Prompt: Every line from the first record below down to the line that includes "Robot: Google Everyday" must be reproduced exactly; the pictures are not.

Given entries:

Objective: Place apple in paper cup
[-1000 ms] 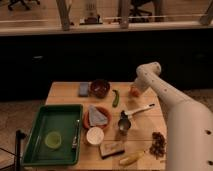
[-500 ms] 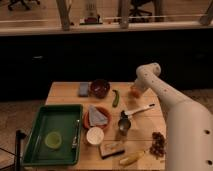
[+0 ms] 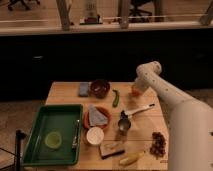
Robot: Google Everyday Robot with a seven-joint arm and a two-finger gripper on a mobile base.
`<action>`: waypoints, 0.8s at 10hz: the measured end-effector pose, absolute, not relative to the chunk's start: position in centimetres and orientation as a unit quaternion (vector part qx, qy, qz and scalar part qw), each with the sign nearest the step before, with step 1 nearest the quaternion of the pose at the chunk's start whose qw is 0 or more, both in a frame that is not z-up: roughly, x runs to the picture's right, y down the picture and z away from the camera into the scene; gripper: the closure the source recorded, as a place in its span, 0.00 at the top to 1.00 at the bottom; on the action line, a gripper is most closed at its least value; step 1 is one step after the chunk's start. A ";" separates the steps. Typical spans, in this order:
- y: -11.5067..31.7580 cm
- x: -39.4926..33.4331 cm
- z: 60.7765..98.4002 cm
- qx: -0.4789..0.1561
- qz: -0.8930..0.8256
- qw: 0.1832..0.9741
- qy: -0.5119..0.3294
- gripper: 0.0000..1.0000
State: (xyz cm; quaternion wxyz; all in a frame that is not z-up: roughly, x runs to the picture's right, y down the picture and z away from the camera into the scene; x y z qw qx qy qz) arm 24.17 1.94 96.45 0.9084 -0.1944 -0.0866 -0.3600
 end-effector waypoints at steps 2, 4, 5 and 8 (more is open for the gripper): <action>0.6 23.9 95.1 -0.187 -0.375 0.904 -0.085 0.00; -0.5 23.5 93.9 -0.188 -0.392 0.897 -0.084 0.00; -0.8 23.0 93.5 -0.190 -0.400 0.892 -0.086 0.00; -1.8 22.2 92.3 -0.192 -0.420 0.883 -0.089 0.00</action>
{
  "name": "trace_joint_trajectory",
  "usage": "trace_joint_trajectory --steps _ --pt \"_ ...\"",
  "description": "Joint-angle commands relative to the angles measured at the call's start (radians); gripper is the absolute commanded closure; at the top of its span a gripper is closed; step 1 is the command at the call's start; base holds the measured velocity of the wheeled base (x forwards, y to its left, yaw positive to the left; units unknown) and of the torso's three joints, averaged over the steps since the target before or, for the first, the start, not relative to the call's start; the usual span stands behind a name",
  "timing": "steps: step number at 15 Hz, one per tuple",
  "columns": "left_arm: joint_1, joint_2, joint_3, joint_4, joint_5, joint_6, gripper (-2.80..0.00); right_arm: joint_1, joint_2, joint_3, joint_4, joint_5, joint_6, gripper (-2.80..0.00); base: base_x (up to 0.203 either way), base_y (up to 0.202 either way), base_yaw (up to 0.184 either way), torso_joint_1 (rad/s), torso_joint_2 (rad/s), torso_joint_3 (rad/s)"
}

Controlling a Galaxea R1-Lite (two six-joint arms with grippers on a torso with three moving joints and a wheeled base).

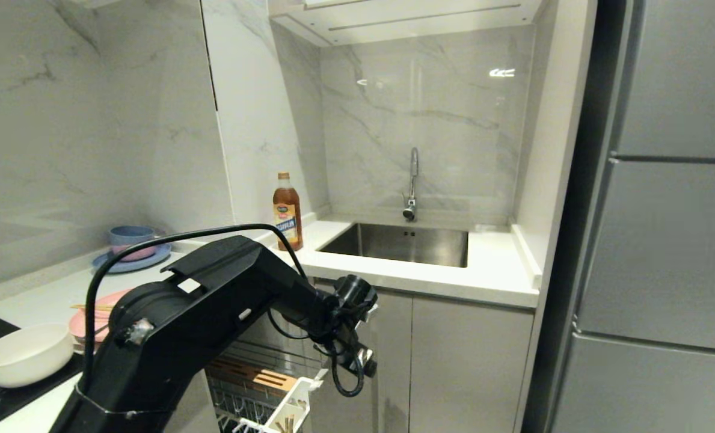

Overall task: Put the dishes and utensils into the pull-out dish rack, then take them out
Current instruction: Open the cupboard

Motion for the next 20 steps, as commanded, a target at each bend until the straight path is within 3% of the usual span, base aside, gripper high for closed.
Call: trace_joint_trajectory --steps 1,11,20 --pt "-0.015 -0.012 0.005 0.006 0.000 0.007 -2.80 0.001 0.000 0.003 0.000 0.000 0.000 0.00 0.000 0.000 0.000 0.000 0.00 0.000" --pt "-0.064 -0.017 0.020 0.017 -0.006 0.082 -2.80 0.001 0.000 0.002 0.000 0.000 0.000 0.00 0.000 0.000 0.000 0.000 0.00 0.000" --pt "-0.116 -0.017 0.020 0.017 -0.008 0.103 -2.80 0.001 0.000 0.003 0.000 0.000 0.000 0.00 0.000 0.000 0.000 0.000 0.00 0.000"
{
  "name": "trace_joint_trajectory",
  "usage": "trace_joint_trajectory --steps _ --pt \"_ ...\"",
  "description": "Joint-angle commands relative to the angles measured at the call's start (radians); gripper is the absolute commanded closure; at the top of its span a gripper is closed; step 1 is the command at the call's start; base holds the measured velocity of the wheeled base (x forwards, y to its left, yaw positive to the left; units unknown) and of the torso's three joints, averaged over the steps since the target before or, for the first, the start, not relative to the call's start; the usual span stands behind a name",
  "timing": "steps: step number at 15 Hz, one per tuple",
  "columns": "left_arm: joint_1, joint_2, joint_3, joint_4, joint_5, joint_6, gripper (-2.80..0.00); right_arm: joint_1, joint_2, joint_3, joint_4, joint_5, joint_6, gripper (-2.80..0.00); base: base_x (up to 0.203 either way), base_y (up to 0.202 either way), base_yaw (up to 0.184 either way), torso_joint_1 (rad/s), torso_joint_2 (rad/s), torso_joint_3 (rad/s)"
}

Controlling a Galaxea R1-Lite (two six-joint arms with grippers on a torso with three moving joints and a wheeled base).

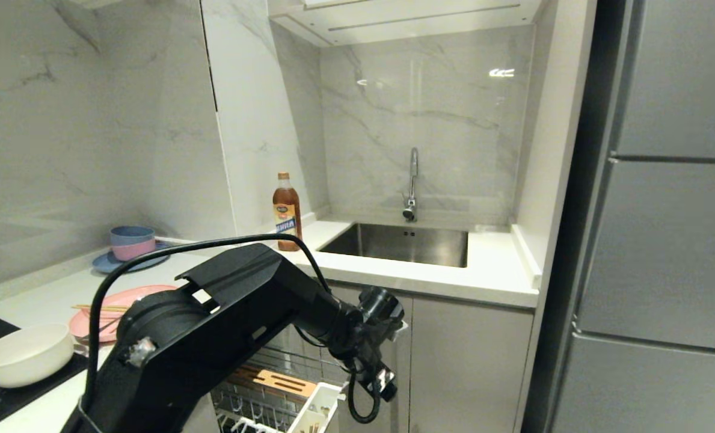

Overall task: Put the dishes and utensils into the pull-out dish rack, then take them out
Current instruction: Open the cupboard

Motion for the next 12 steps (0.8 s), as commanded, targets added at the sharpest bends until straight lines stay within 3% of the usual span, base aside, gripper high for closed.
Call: trace_joint_trajectory --steps 1,5,12 --pt "-0.009 0.001 0.002 0.001 0.001 0.007 -2.80 0.000 0.000 0.002 0.000 0.000 0.000 0.00 0.000 0.000 0.000 0.000 0.00 0.000" --pt "-0.026 -0.009 0.018 -0.003 0.001 0.066 -2.80 0.001 0.000 0.003 0.000 0.000 0.000 0.00 0.000 0.000 0.000 0.000 0.00 0.000" --pt "-0.061 -0.009 0.018 0.000 -0.047 0.071 -2.80 0.000 0.000 0.002 0.000 0.000 0.000 0.00 0.000 0.000 0.000 0.000 0.00 0.000"
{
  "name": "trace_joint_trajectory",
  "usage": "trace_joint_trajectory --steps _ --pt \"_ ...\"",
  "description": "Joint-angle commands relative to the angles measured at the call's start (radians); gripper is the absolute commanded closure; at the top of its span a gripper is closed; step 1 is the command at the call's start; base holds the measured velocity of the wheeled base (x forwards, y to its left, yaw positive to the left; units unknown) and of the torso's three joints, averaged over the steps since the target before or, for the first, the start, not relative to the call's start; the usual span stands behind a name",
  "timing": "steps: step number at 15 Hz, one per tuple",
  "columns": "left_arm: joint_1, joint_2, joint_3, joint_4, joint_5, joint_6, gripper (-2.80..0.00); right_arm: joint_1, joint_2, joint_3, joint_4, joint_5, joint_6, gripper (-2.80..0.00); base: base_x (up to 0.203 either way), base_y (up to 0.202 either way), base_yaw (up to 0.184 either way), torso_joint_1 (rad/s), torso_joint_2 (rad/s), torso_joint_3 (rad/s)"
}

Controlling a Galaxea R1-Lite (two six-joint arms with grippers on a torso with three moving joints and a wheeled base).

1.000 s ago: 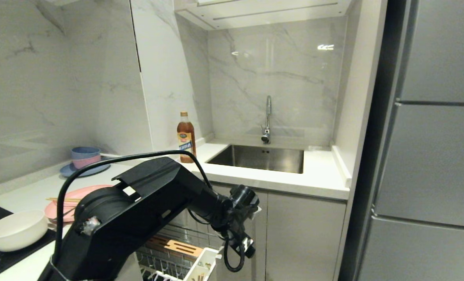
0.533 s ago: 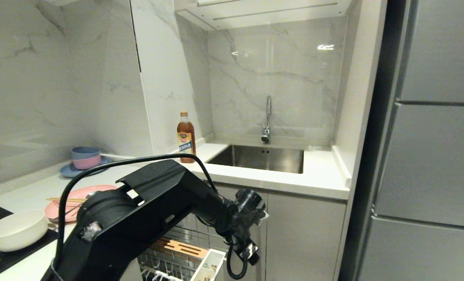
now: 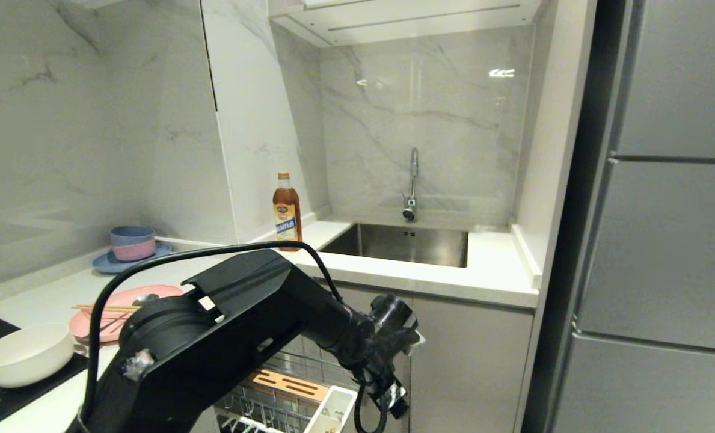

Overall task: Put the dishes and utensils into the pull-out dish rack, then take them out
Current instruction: Open the cupboard

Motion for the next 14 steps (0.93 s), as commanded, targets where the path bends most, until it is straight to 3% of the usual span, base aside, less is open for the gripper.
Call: trace_joint_trajectory --steps 1,9,14 --pt "-0.001 0.000 0.001 0.000 0.002 0.001 -2.80 0.000 0.001 0.002 0.000 0.000 0.000 0.00 0.000 0.000 0.000 0.000 0.00 0.000" --pt "0.024 -0.055 0.012 -0.008 0.005 -0.014 -2.80 0.000 0.000 0.002 0.000 0.000 0.000 0.00 0.000 0.000 0.000 0.000 0.00 0.000" --pt "0.045 -0.224 -0.025 -0.017 0.007 -0.141 -2.80 0.000 0.000 0.002 0.000 0.000 0.000 0.00 0.000 0.000 0.000 0.000 0.00 0.000"
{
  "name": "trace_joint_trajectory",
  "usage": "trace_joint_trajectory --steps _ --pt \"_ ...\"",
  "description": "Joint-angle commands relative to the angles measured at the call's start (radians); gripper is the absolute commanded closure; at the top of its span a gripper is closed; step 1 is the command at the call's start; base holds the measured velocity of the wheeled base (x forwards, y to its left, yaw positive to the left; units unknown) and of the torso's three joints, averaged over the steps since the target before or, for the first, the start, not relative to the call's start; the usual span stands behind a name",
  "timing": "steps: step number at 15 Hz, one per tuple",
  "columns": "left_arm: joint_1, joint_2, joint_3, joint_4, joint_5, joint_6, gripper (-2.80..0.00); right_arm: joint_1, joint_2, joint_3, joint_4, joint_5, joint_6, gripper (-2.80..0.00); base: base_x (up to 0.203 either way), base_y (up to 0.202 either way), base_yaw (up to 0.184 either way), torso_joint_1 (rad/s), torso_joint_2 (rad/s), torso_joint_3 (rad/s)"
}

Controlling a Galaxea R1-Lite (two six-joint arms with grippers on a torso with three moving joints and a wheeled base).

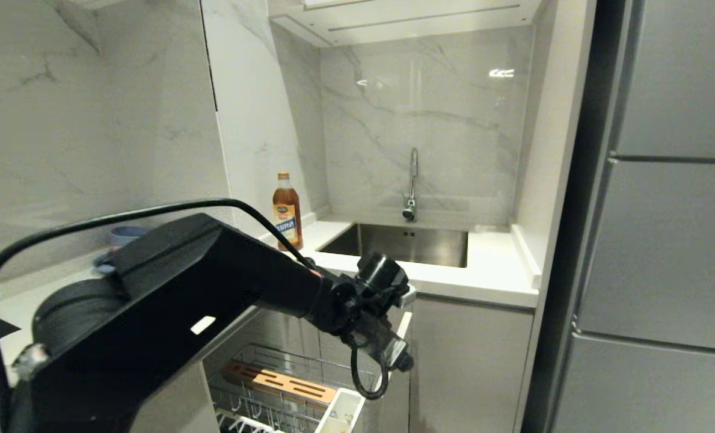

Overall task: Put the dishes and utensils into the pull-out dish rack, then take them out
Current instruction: Open the cupboard, then pick up the bowl and place it in the cupboard

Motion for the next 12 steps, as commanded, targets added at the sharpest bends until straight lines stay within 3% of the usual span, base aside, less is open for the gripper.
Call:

Exercise solution:
Objective: Place apple in paper cup
[-1000 ms] 
[-500 ms] 
[+0 ms] 
Robot: Google Everyday Robot with a seven-joint arm and a two-finger gripper on a mobile base.

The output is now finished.